== Segment start ==
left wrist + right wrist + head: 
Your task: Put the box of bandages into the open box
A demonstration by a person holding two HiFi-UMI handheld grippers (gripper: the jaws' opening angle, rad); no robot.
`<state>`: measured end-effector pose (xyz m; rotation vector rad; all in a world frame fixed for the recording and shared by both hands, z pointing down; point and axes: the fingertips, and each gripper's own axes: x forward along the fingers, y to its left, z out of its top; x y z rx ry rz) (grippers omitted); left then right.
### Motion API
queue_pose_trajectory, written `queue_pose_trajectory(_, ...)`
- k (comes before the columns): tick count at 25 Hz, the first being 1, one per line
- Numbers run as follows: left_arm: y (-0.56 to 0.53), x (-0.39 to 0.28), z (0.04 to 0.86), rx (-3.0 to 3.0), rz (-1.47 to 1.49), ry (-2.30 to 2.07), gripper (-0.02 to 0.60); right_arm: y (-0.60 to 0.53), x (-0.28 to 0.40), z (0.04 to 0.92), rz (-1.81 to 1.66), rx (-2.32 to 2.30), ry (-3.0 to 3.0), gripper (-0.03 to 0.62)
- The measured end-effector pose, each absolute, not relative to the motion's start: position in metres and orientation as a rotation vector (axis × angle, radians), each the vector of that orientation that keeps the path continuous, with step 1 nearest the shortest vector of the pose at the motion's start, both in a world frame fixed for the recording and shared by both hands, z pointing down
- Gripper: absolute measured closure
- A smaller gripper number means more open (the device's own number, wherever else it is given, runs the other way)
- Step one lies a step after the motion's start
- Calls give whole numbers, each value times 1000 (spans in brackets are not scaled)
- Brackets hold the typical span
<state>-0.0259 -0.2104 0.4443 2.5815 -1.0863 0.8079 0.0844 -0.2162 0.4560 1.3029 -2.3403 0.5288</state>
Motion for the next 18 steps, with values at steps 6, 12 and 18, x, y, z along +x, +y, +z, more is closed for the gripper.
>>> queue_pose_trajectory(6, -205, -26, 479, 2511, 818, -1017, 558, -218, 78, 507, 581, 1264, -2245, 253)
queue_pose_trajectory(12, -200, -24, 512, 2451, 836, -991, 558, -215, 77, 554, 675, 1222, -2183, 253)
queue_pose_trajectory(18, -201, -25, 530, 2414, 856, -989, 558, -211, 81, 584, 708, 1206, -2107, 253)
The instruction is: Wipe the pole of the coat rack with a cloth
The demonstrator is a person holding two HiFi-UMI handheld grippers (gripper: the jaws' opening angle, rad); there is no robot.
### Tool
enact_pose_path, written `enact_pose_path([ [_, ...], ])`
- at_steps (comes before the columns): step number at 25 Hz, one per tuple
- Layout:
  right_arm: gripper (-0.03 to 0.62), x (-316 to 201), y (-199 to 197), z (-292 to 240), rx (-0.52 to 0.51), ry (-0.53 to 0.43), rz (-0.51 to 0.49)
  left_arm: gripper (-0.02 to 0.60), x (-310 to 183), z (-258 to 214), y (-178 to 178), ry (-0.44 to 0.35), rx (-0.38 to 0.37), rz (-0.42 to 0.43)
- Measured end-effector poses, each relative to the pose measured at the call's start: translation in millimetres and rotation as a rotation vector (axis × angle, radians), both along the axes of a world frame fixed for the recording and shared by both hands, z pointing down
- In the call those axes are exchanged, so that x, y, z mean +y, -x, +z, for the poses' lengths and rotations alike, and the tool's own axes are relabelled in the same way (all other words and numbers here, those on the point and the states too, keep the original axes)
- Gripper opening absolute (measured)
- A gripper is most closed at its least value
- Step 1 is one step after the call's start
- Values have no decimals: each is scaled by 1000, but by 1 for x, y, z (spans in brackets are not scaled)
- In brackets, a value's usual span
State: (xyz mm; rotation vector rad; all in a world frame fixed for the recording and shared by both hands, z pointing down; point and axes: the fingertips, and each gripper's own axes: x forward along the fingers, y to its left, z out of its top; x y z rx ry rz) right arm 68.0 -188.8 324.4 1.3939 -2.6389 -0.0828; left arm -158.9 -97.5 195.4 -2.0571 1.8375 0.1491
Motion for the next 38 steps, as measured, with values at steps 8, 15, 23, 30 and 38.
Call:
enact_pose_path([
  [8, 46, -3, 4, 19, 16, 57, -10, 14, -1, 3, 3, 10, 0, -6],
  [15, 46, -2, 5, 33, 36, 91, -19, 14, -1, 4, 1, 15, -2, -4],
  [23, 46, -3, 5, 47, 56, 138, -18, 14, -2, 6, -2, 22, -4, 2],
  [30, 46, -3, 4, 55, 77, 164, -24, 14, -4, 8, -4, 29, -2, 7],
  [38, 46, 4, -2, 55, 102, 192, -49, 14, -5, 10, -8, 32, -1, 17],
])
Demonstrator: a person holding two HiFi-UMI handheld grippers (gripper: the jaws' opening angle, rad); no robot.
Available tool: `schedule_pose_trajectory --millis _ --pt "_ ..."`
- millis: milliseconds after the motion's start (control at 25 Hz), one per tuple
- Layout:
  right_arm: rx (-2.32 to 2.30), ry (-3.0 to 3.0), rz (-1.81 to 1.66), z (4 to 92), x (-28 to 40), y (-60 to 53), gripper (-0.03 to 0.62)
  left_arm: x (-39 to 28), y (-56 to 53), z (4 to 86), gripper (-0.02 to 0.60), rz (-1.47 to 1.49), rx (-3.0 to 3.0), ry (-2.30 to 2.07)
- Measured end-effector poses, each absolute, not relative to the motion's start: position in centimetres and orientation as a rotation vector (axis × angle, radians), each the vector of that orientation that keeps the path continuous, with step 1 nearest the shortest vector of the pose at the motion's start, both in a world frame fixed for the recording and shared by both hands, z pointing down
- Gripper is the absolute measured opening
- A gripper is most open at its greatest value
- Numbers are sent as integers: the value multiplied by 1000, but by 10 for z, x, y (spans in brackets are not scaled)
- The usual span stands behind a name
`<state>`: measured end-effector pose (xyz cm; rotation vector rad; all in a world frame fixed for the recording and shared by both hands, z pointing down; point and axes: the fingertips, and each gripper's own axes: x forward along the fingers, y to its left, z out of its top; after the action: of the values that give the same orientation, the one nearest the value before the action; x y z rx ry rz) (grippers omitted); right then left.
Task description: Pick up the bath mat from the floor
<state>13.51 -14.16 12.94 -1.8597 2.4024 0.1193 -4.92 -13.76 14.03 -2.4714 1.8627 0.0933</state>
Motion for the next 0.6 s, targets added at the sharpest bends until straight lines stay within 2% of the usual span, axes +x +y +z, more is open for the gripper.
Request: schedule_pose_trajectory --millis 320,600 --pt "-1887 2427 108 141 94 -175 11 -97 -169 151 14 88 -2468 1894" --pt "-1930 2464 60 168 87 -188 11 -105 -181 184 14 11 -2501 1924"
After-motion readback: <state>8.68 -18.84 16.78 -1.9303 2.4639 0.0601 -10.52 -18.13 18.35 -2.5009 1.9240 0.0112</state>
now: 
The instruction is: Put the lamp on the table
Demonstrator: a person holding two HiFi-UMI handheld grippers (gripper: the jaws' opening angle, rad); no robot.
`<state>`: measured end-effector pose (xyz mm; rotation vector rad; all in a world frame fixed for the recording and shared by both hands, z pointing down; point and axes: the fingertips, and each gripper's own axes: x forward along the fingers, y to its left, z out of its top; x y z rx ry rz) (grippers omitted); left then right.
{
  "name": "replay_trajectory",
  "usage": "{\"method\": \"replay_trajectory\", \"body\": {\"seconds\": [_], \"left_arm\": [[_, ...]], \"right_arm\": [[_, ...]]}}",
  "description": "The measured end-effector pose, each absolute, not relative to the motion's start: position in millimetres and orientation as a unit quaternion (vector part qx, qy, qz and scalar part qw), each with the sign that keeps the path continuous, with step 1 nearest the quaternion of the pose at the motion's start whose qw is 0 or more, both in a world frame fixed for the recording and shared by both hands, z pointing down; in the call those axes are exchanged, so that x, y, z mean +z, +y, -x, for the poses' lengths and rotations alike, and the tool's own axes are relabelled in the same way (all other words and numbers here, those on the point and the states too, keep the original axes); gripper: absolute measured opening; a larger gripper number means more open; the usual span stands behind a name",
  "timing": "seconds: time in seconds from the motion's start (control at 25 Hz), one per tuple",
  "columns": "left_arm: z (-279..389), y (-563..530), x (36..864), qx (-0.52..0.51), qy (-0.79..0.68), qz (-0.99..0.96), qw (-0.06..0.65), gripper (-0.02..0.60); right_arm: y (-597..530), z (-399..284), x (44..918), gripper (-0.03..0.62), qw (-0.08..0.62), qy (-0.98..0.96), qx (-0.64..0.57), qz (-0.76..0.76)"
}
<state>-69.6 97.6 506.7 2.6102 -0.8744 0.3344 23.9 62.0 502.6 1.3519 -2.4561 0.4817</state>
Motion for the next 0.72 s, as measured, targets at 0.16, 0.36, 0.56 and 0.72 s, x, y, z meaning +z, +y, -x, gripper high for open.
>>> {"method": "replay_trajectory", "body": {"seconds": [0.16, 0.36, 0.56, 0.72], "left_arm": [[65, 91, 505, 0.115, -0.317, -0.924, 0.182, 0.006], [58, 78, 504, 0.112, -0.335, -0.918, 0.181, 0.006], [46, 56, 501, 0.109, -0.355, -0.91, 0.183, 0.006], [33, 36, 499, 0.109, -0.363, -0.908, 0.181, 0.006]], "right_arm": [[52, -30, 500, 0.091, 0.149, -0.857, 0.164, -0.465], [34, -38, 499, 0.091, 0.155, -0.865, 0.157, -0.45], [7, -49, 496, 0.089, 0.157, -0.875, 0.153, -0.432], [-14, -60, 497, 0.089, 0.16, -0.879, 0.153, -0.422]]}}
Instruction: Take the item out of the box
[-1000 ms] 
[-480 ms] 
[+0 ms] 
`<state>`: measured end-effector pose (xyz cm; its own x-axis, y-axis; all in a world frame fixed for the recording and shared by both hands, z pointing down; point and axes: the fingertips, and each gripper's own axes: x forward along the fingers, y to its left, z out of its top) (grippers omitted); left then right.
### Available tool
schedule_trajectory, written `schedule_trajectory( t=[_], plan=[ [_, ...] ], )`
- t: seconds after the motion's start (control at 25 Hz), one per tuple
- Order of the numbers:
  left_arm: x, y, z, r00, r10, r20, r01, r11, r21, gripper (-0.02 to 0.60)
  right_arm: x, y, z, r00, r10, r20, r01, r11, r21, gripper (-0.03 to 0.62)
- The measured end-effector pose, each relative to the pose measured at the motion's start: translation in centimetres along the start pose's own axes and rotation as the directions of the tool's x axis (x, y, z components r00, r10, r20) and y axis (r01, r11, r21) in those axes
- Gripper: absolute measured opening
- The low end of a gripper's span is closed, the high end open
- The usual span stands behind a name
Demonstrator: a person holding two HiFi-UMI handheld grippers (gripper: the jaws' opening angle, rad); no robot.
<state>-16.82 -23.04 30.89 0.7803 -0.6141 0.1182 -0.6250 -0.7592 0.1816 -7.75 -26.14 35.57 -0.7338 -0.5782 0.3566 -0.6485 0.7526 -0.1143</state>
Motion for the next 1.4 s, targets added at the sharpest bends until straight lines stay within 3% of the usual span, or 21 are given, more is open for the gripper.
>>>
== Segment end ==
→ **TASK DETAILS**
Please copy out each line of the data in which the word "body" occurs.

→ **EXPECTED ANSWER**
  "usage": "{\"method\": \"replay_trajectory\", \"body\": {\"seconds\": [_], \"left_arm\": [[_, ...]], \"right_arm\": [[_, ...]]}}",
>>> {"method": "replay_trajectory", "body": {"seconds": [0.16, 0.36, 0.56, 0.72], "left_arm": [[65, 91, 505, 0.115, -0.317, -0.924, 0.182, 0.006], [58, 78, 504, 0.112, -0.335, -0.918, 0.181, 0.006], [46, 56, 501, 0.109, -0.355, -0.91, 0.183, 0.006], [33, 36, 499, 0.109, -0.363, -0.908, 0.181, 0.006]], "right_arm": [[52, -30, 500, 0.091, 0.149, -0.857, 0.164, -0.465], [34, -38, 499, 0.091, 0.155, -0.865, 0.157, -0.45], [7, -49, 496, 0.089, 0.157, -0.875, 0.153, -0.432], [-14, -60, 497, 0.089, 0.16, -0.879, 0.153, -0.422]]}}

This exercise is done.